TASK:
How many lines in the material below include the string "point"? Only the number should be given.

[DATASET SECTION Boundary: Start]

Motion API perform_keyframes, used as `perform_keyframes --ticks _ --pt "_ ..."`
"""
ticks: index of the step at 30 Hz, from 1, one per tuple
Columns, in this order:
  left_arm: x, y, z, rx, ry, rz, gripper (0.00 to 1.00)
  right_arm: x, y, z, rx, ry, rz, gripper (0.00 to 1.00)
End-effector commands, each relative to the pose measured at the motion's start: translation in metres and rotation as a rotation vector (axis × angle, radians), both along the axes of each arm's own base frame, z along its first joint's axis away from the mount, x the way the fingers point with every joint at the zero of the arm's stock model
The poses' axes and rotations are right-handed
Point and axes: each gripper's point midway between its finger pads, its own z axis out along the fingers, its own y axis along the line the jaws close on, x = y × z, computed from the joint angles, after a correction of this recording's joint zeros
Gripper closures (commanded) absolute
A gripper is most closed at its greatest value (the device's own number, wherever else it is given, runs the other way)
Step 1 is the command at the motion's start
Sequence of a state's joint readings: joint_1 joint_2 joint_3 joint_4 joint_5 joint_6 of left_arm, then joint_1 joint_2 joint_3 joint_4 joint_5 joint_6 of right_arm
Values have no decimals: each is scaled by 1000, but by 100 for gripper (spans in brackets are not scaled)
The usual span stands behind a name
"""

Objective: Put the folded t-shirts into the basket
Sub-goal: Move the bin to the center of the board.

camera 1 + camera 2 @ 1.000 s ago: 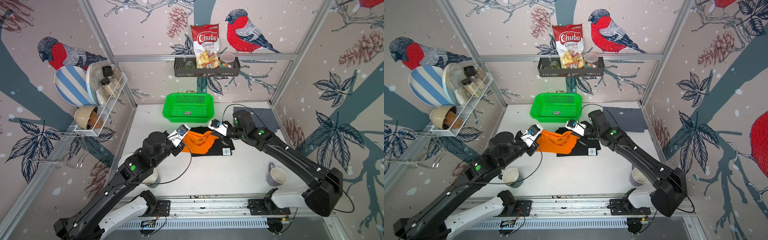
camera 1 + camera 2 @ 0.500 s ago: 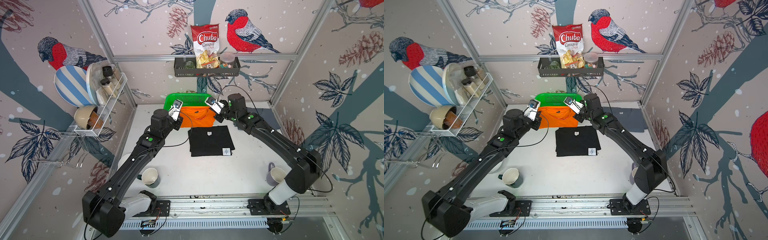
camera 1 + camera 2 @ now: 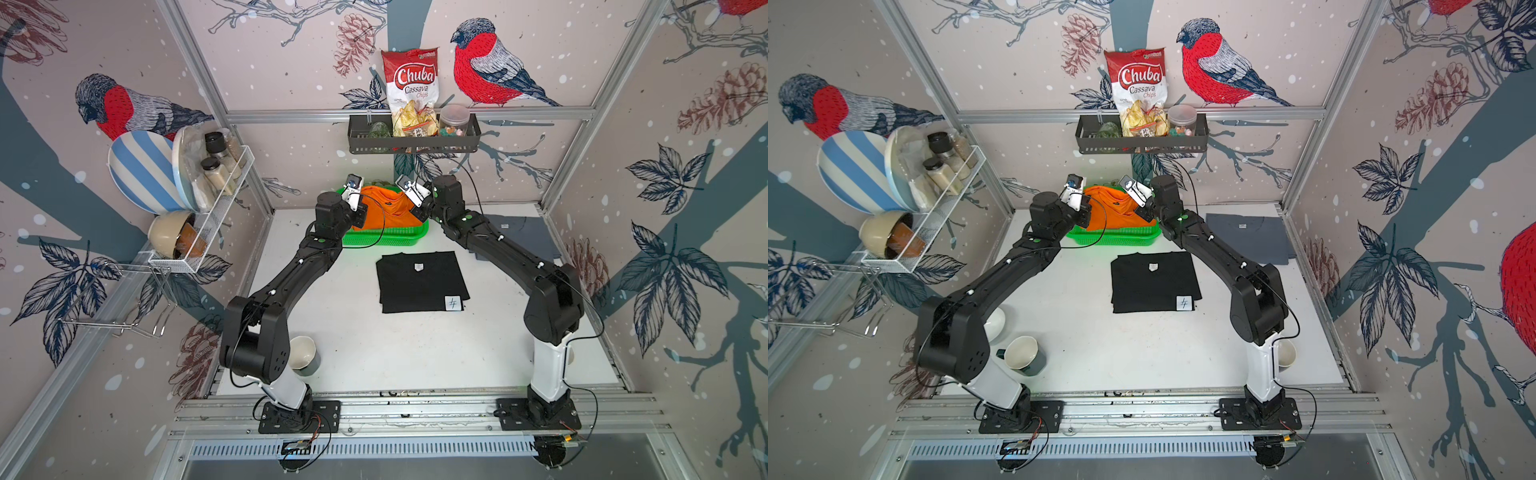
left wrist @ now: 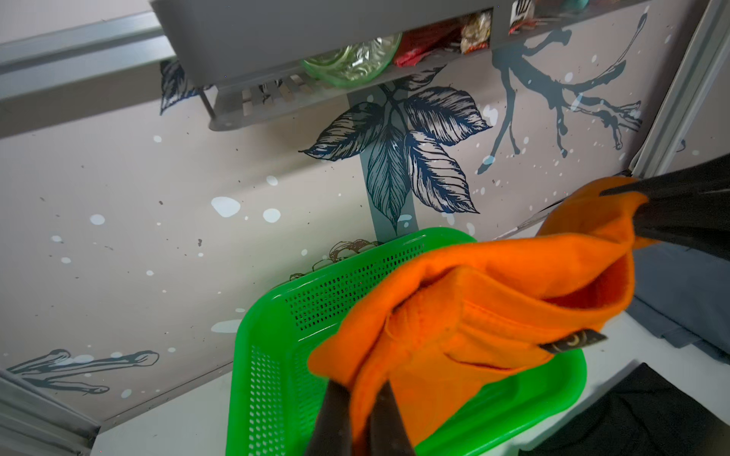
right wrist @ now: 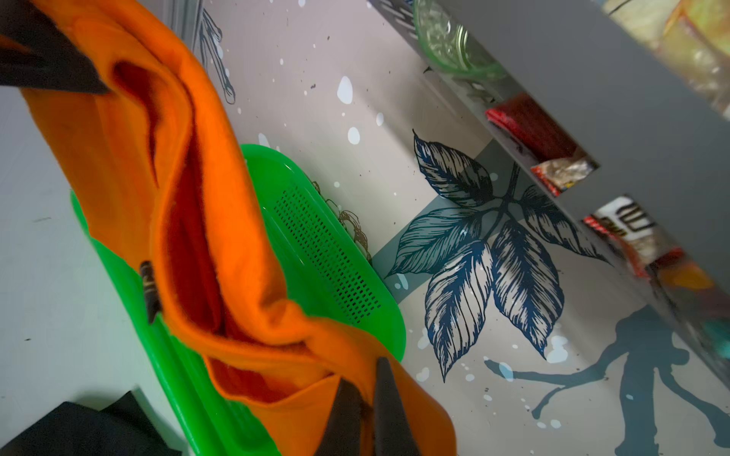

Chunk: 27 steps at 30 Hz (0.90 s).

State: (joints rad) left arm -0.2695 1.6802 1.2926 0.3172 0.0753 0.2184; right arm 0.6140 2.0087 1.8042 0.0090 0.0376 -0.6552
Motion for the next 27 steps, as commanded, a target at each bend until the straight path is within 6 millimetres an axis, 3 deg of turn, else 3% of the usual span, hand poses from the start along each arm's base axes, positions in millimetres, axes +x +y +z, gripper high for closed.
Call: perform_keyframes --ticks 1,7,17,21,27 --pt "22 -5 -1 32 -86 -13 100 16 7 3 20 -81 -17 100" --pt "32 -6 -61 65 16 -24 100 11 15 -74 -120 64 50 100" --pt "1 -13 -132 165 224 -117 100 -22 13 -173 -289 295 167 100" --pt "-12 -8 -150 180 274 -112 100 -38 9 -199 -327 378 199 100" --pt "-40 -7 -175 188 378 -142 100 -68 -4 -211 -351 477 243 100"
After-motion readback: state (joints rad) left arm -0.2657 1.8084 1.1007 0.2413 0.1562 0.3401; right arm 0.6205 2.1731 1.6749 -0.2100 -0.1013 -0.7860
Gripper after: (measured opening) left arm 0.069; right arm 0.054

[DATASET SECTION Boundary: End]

ANSWER FOR THE TASK:
2